WHAT YOU ARE ASKED TO DO:
Look through the listing for the word "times". Copy each line that has it.

SUPPLIED MATERIAL:

- Opening Delimiter -

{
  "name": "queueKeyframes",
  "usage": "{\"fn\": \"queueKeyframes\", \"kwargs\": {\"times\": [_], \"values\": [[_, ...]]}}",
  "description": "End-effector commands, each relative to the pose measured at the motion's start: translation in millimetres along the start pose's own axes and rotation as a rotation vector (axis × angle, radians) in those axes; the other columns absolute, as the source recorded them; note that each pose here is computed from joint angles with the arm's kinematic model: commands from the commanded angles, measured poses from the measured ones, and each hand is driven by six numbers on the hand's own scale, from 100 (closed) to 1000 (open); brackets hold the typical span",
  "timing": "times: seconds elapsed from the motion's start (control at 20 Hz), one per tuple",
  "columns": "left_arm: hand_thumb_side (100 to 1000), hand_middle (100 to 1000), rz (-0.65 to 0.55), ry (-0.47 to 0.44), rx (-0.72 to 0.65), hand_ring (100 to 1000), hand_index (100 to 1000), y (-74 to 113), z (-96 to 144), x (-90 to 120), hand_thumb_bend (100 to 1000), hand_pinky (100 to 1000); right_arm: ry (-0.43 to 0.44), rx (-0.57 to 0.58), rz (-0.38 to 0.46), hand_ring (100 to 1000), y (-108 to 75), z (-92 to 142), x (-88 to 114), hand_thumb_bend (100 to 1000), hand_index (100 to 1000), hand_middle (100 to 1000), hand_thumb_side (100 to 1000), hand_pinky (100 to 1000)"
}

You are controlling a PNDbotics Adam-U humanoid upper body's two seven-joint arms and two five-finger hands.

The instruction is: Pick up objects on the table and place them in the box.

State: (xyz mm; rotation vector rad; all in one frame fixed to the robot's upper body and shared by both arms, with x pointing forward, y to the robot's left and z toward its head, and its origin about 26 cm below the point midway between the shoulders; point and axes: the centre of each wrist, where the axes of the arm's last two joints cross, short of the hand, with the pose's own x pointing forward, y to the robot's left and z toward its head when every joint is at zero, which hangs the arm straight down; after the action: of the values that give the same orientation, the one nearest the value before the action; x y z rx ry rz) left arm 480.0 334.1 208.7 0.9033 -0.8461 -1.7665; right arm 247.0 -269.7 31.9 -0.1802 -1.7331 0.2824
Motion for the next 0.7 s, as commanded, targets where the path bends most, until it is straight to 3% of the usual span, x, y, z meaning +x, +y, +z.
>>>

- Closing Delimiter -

WORKED SOLUTION:
  "usage": "{\"fn\": \"queueKeyframes\", \"kwargs\": {\"times\": [_], \"values\": [[_, ...]]}}",
  "timing": "times: seconds elapsed from the motion's start (control at 20 Hz), one per tuple",

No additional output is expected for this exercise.